EXERCISE REQUIREMENTS
Copy every line below where the string "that" is found.
== Segment start ==
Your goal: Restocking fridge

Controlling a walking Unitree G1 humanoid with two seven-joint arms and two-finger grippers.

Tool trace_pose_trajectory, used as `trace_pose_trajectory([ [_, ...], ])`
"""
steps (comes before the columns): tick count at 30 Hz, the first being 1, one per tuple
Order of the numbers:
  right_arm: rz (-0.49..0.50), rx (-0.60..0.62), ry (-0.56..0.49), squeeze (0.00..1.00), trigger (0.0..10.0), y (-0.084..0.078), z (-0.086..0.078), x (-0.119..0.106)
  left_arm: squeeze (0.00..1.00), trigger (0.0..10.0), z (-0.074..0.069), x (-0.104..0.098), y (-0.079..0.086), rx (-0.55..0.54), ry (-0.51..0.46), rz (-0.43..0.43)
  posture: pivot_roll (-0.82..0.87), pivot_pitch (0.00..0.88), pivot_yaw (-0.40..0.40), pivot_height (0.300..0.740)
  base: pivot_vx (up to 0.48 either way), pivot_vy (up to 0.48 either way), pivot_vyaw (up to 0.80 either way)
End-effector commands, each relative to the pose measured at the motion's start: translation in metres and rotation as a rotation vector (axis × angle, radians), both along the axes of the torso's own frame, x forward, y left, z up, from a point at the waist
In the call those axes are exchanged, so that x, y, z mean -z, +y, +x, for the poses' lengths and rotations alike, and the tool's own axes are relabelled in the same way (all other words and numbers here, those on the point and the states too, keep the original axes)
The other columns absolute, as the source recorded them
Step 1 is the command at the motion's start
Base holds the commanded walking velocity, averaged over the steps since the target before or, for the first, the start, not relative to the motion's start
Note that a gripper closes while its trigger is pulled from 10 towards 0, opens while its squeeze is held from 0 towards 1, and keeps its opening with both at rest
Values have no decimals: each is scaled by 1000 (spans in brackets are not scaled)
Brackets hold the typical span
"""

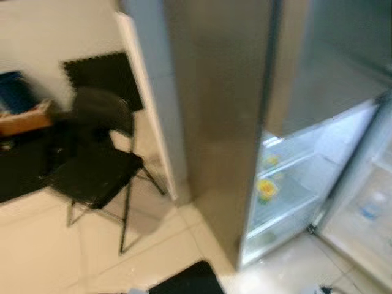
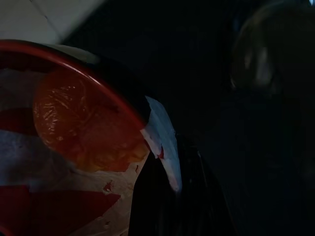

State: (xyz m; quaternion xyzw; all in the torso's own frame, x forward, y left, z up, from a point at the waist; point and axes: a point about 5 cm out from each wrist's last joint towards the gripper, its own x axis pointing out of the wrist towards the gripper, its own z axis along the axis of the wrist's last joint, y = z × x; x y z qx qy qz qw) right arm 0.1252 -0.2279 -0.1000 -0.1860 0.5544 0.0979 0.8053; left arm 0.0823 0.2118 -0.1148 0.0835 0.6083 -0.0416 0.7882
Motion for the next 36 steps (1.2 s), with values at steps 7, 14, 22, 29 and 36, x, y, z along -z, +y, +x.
trace_pose_trajectory([
  [7,-16,29,4,0,10000,-6,-5,0,0,10000,7,0,-7,3,-18,-22,-59,0,1,740,0,0,229],
  [14,-22,28,9,0,10000,-7,-7,1,0,10000,7,0,-8,-1,-15,-29,-59,0,2,740,0,-285,0],
  [22,-18,33,16,0,10000,-7,-8,1,0,10000,6,0,-8,-4,-13,-32,-59,0,1,740,0,-408,0],
  [29,-18,34,20,0,10000,-6,-10,2,0,10000,6,0,-7,-4,-11,-33,-61,0,2,740,0,-414,0],
  [36,-17,37,25,0,10000,-7,-11,2,0,10000,6,0,-7,-2,-12,-35,-62,0,2,740,0,-415,0],
])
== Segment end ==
THE COMPLETED TASK
In the call those axes are exchanged, so that x, y, z mean -z, +y, +x, for the poses' lengths and rotations alike, and the tool's own axes are relabelled in the same way (all other words and numbers here, those on the point and the states too, keep the original axes)
Note that a gripper closes while its trigger is pulled from 10 towards 0, opens while its squeeze is held from 0 towards 1, and keeps its opening with both at rest

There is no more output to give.